17 мая на пороге сталинского кабинета в Кремле появился генерал-полковник Александр Михайлович Василевский:
– Хотя вы и распорядились, чтобы Генштаб не вмешивался в дела главкома Тимошенко, я все-таки решил вмешаться.
Сталин поднес спичку к своей легендарной трубке, но спичка догорела в его пальцах, он так и не раскурил трубку.
– Что вас беспокоит, товарищ Василевский?
– Беспокоит именно то, что совсем не волнует командование Юго-Западным направлением: группировка танков Клейста. Она подпирает с юга Славянск и всю ударную группу армий, силящуюся вырваться из мышеловки Барвенковского выступа…
– Вы разве хорошо знаете обстановку на юге?
– Она… критическая! – запальчиво сказал Василевский. – Могу выразиться иначе – она попросту угрожающая. Тем более что дельных резервов мы в этом районе не имеем.

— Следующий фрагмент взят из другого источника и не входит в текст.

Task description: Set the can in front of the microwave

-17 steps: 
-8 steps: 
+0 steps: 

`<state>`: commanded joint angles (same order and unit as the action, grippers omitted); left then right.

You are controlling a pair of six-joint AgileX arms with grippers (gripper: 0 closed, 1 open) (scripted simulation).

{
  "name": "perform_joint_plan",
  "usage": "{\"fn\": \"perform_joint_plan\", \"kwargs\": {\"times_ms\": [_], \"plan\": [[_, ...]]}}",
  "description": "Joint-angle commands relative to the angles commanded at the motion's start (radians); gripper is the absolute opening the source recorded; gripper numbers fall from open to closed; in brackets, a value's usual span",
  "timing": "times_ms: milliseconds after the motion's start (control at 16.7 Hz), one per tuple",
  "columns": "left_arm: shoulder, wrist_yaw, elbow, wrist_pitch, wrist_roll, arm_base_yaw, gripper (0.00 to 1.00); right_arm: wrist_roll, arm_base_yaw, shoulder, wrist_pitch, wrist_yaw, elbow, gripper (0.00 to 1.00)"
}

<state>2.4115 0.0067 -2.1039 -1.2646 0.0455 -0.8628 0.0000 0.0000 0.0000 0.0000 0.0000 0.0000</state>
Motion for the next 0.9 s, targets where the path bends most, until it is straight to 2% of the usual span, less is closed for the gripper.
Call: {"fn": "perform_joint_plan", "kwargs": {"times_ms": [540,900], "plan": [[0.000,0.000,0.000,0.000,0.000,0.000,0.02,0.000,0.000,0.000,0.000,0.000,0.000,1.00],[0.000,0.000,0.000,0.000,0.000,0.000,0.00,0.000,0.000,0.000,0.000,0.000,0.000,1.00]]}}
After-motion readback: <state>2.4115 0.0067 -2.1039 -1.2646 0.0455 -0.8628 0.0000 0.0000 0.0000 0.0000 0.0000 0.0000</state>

Разговор Сталина с Василевским происходил в то время, когда о прорыве танков Клейста к Барвенкову они оба еще ничего не знали. Верховный Главнокомандующий предпочитал в эти тревожные дни не подписывать приказы своим именем, чтобы не оставаться потом виноватым в принятых решениях, – он укрывался за общим и расплывчатым определением слова «Ставка» (а там как хочешь, так и понимай – кто в Ставке умный, а кто глупый).
Пройдясь вдоль стола, Сталин подумал перед ответом:
– Товарищ Тимошенко резервов у нас и не просит. Он хорошо обходится своими силами… А что вы предлагаете?
Что мог предложить Василевский? Самое разумное.